TASK TO CARRY OUT. The material below holds a span beginning at the line with "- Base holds" and ending at the line with "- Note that". Quote that span exactly, both ends included, and only that span.

**********

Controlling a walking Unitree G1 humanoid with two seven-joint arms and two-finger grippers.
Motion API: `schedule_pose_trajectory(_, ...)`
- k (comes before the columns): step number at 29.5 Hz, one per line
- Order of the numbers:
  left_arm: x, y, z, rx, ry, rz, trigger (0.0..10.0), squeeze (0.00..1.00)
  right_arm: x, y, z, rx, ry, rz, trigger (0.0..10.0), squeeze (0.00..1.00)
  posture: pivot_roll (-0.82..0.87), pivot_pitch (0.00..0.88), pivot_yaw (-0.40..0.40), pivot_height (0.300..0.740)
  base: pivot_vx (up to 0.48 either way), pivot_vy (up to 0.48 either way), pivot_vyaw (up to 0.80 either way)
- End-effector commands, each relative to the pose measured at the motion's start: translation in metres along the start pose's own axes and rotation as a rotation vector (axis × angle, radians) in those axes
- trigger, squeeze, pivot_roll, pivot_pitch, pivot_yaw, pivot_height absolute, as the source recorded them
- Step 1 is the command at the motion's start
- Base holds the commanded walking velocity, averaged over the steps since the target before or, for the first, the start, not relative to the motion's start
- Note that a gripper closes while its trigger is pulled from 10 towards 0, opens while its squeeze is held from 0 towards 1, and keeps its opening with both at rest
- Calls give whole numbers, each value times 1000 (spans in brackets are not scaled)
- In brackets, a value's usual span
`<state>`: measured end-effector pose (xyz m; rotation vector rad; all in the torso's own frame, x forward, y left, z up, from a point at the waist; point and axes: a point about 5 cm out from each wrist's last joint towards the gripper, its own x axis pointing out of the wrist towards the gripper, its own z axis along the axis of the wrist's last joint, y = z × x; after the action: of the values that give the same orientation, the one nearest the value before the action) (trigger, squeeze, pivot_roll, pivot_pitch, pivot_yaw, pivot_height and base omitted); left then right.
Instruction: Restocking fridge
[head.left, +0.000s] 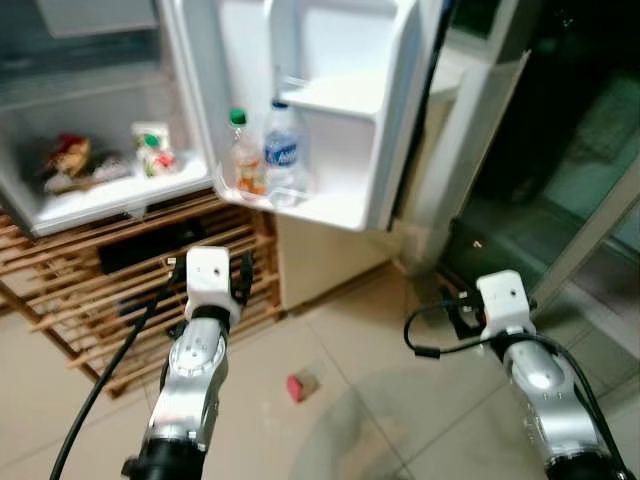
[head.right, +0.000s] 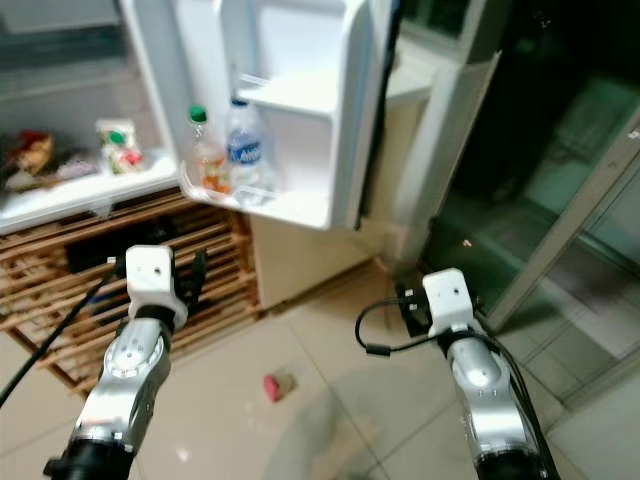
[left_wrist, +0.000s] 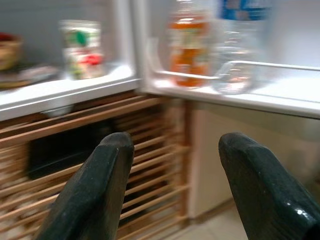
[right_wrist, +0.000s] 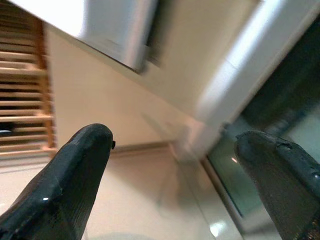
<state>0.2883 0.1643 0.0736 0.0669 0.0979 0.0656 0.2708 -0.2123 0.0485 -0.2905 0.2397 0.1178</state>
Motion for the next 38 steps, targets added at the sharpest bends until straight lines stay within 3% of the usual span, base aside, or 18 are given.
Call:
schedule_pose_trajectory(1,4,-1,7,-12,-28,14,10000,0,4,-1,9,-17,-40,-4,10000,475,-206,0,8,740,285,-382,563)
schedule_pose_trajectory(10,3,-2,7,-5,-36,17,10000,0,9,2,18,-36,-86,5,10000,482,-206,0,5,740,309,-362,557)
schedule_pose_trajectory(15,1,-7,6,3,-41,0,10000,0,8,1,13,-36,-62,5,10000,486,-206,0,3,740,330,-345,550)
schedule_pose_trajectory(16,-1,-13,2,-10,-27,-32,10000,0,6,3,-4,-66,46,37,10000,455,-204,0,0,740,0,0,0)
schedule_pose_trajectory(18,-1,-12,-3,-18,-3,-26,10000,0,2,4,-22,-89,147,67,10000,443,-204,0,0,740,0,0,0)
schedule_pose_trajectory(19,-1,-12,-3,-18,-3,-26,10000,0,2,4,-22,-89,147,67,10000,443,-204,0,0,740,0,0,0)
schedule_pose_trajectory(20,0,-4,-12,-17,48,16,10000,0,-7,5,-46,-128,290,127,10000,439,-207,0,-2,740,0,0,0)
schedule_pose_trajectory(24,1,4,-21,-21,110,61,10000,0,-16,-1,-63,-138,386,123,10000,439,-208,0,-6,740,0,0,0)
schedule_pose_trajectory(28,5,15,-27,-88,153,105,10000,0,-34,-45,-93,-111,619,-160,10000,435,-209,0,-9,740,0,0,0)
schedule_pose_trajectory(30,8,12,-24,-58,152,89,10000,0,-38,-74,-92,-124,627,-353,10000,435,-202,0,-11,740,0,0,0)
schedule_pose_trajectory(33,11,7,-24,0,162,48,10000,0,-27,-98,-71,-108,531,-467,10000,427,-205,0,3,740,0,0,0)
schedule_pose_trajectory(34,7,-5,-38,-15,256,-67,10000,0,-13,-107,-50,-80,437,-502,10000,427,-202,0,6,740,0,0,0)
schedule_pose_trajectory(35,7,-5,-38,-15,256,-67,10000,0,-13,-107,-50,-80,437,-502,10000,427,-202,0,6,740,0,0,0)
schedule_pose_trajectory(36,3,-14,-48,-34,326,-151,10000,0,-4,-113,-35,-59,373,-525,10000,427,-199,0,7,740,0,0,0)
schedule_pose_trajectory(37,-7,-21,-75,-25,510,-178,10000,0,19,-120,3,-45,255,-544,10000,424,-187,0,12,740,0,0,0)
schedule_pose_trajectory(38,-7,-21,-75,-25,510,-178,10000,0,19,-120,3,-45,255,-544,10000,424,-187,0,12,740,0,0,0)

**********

TASK OUTPUT.
- Base holds the commanded walking velocity, averaged over the steps since the target before or, for the first, the start, not relative to the motion's start
- Note that a gripper closes while its trigger is pulled from 10 towards 0, opens while its squeeze is held from 0 towards 1, and keeps its opening with both at rest

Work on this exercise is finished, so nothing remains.